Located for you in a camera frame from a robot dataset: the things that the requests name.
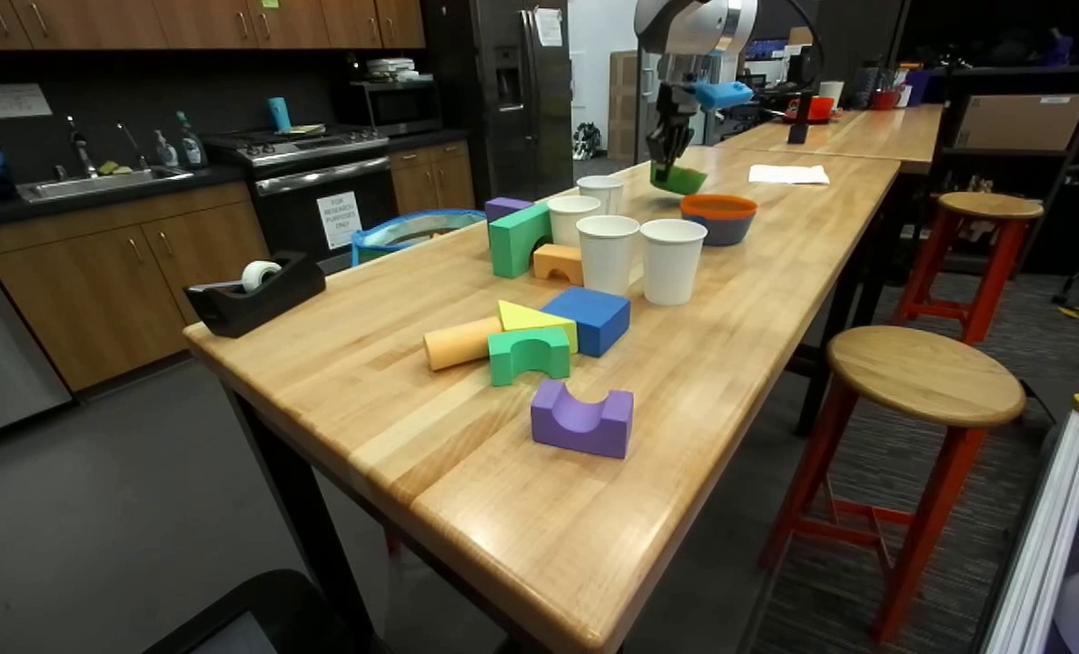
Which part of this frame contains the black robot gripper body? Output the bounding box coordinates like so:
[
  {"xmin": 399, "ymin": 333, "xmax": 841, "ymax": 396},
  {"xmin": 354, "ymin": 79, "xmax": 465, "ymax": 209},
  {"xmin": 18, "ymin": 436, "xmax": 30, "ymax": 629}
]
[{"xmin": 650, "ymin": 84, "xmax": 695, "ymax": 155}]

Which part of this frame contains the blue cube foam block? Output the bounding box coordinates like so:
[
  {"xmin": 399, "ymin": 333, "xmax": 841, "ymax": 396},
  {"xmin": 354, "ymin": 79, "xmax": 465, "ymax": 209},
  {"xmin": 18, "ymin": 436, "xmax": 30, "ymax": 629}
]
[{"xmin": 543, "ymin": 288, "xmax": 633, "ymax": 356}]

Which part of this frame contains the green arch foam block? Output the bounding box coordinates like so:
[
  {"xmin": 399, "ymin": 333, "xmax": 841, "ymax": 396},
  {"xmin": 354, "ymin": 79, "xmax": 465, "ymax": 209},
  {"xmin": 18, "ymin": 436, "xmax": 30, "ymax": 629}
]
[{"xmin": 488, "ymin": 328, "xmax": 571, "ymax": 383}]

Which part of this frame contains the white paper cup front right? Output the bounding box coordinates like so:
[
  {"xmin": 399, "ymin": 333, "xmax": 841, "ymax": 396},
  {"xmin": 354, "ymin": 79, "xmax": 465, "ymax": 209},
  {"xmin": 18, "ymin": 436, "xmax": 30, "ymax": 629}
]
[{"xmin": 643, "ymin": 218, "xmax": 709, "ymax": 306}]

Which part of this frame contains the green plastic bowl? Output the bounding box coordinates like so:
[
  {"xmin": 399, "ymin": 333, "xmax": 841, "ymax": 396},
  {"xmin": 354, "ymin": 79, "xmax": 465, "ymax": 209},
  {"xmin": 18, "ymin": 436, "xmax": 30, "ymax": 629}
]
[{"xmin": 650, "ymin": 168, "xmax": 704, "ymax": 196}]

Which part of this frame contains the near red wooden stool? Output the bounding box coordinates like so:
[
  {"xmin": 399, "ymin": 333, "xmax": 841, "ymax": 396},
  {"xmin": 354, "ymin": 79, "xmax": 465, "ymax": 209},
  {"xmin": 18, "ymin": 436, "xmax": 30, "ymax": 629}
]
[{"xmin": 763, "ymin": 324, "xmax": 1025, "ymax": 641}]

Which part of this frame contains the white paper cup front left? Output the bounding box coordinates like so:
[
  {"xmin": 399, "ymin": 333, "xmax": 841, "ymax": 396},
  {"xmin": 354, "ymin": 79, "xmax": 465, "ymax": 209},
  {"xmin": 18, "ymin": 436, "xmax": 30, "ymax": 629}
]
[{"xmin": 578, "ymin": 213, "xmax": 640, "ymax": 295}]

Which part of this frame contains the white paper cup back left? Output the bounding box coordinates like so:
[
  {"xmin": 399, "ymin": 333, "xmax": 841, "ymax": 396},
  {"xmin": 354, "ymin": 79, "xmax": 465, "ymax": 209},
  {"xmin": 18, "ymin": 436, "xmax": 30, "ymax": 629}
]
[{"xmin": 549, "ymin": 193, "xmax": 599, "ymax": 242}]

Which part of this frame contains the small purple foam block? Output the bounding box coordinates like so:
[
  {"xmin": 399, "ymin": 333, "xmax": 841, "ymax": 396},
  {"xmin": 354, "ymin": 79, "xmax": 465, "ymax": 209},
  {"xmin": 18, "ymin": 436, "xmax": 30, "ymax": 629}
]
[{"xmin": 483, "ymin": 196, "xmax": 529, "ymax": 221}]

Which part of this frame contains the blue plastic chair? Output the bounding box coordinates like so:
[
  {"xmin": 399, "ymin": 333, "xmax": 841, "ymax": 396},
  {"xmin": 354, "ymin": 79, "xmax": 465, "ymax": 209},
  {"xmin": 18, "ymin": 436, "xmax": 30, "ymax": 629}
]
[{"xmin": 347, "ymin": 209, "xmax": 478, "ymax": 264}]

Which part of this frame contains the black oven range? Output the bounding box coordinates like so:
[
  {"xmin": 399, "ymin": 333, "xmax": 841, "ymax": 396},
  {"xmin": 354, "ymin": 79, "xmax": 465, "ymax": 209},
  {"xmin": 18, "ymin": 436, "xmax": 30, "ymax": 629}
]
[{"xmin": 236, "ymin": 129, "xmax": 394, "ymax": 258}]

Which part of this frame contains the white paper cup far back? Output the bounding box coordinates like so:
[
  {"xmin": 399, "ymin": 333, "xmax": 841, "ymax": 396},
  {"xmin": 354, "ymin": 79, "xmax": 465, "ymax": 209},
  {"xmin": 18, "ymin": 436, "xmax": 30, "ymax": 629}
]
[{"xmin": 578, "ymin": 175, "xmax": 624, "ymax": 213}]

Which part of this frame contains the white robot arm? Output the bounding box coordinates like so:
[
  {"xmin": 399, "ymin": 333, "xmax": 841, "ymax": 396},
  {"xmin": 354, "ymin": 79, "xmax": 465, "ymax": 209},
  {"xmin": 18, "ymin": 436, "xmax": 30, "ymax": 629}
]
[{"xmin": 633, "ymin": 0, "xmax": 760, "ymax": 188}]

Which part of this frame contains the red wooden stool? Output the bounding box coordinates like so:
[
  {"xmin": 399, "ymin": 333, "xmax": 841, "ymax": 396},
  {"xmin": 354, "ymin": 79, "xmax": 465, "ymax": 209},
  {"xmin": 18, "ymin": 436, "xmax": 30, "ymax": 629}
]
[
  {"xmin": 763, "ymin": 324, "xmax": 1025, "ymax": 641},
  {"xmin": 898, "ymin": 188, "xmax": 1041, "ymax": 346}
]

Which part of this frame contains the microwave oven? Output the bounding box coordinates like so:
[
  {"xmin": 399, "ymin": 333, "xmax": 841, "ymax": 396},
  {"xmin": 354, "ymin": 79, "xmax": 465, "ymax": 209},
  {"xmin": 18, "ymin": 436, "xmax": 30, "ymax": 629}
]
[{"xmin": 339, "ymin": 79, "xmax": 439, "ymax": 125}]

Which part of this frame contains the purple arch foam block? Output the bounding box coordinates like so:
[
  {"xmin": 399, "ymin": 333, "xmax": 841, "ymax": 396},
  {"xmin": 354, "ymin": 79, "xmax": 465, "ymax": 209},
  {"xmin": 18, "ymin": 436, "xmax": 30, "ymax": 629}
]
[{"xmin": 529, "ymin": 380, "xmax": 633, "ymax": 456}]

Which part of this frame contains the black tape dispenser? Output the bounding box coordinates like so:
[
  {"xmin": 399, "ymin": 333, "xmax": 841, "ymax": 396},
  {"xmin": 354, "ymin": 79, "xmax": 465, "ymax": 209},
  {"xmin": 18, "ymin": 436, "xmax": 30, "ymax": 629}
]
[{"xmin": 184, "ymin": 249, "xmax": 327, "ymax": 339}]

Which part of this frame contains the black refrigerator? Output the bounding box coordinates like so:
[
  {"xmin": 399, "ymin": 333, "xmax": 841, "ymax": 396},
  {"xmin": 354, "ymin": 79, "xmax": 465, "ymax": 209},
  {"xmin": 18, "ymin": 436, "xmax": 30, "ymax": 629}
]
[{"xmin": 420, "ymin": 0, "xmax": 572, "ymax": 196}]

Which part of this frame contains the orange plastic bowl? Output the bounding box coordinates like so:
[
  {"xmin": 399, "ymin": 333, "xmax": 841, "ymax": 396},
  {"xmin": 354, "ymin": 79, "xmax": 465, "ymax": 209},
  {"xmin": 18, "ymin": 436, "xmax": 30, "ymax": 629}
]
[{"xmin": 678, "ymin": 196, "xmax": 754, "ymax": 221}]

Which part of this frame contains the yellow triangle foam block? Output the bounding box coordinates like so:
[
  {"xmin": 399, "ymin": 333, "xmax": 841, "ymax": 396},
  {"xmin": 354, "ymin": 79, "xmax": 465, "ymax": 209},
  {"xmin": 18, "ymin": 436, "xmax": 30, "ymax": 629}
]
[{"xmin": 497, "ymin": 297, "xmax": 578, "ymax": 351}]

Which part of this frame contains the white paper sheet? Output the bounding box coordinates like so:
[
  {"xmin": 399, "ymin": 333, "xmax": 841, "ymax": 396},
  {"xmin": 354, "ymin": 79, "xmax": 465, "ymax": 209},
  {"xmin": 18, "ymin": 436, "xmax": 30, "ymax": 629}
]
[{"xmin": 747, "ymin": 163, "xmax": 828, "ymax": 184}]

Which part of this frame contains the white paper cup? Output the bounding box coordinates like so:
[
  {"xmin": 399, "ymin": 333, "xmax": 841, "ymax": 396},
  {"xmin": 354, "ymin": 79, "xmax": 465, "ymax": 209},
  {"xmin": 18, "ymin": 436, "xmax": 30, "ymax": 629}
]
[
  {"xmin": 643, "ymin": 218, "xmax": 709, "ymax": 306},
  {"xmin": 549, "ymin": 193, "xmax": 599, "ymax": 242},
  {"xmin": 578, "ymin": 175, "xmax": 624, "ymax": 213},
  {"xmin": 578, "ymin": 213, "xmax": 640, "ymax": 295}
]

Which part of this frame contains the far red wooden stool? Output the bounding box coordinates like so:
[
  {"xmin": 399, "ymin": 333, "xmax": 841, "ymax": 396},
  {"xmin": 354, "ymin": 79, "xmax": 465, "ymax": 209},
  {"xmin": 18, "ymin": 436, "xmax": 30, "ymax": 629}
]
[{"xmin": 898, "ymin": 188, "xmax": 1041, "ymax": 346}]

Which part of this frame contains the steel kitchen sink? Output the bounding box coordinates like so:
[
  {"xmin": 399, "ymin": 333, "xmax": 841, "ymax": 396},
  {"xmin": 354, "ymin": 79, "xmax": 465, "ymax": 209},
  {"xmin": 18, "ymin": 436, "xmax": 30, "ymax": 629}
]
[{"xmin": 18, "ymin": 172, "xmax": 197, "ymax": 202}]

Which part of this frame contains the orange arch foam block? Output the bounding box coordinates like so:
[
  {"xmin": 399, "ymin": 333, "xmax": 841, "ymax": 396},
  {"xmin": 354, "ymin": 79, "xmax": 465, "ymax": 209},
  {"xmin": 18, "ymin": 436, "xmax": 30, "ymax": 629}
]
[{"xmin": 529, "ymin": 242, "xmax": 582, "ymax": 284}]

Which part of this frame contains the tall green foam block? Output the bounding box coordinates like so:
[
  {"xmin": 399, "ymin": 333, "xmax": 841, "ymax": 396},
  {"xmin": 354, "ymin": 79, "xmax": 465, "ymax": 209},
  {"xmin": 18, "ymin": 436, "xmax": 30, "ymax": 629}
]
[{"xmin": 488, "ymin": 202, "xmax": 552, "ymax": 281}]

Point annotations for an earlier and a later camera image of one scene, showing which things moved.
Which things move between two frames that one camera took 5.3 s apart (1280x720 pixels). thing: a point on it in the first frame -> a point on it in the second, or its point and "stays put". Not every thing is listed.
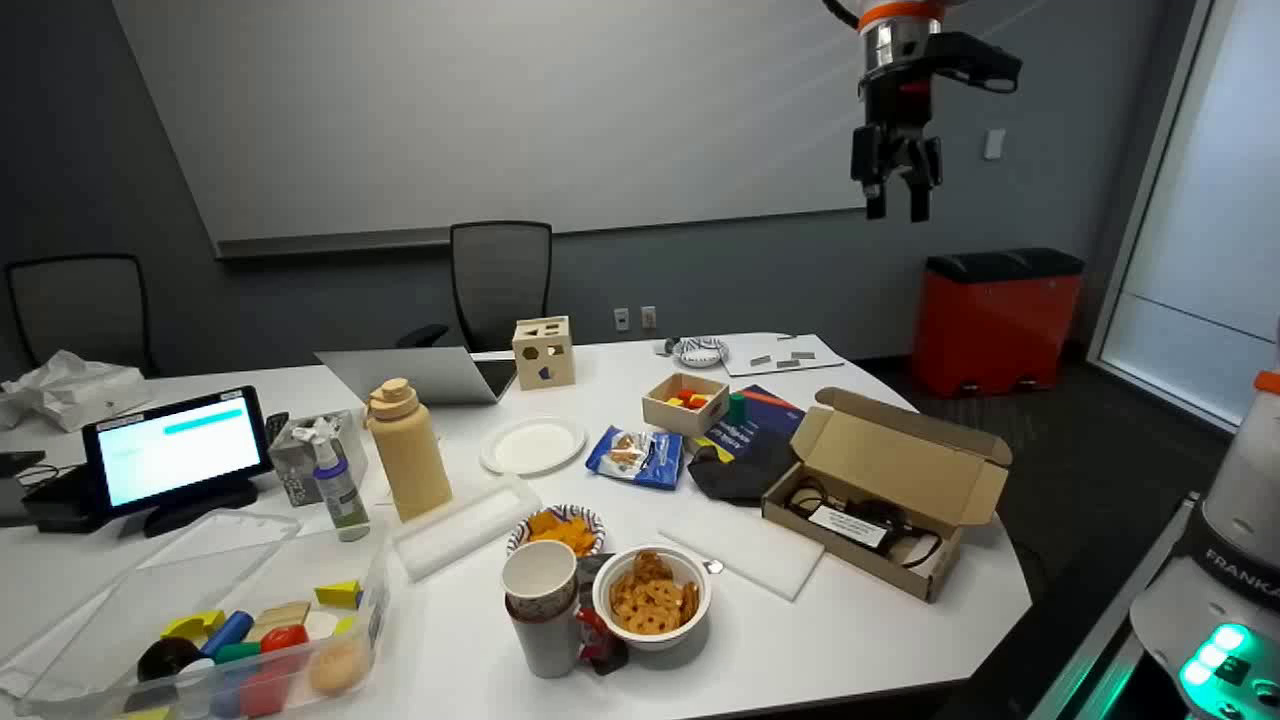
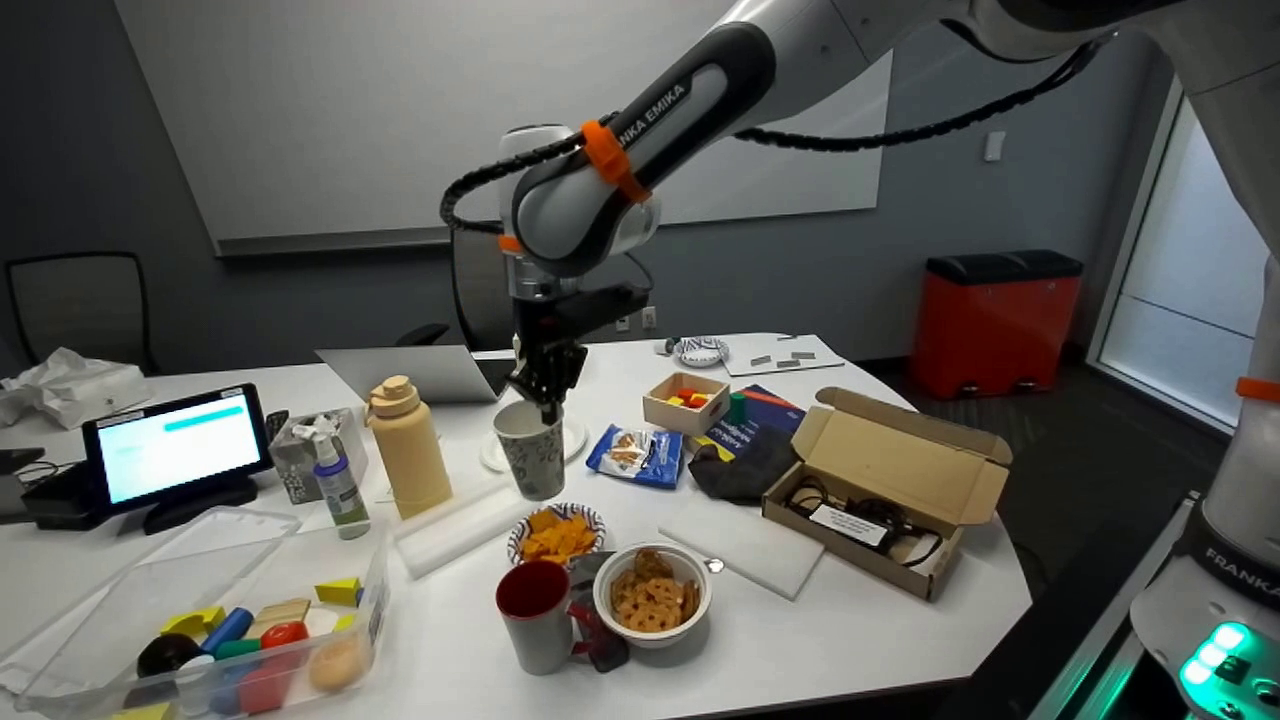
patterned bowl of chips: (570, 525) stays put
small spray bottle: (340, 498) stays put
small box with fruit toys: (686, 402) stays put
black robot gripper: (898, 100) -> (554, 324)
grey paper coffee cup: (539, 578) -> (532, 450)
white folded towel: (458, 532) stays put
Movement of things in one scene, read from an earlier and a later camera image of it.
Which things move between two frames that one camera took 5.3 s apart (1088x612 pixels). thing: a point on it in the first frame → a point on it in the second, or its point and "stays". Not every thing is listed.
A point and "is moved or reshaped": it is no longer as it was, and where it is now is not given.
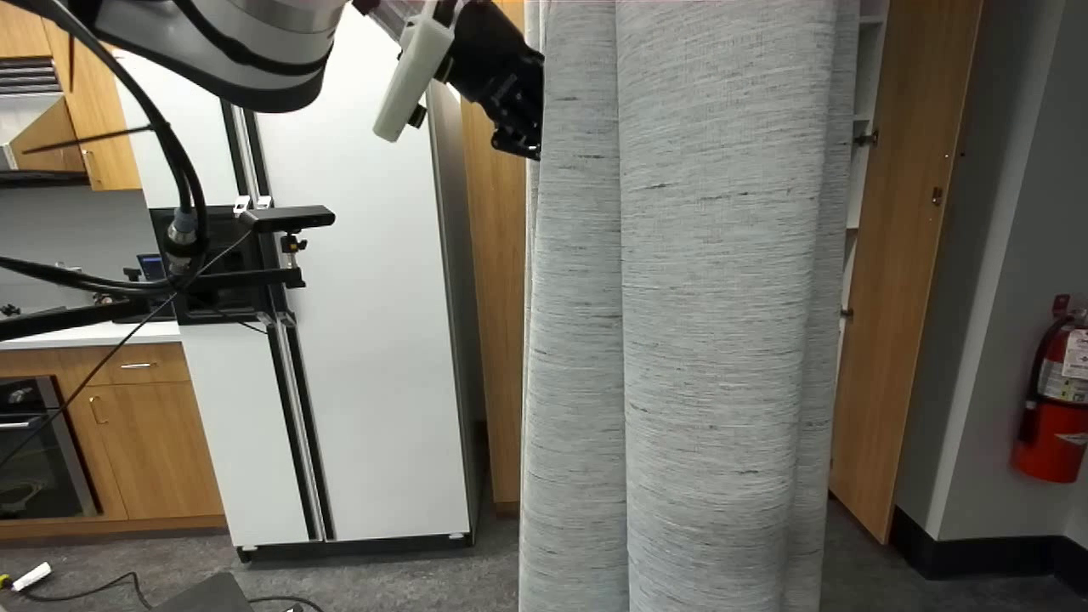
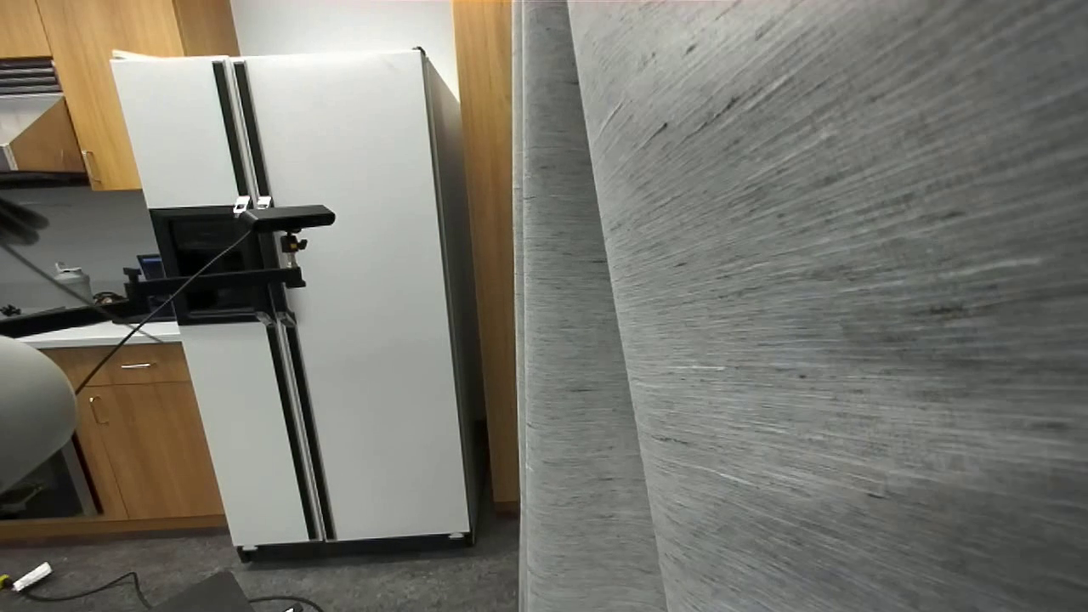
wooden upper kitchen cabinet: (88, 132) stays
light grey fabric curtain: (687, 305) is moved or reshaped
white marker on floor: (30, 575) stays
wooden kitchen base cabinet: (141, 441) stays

□ □ □ □ □ □ □

• [Exercise]:
Copy each line above that has the word "listed".

• [Finished exercise]:
Which things move between two frames that one camera took 5.3 s apart (1280x720 pixels). thing: a point on it in the first frame -> a point on it in the second, or its point and "stays put". Not every thing is listed.
Which things move between two frames that one camera took 5.3 s apart (1088x612 pixels). thing: a point on it in the first frame → a point on it in the second, or its point and "stays". Not every thing is listed.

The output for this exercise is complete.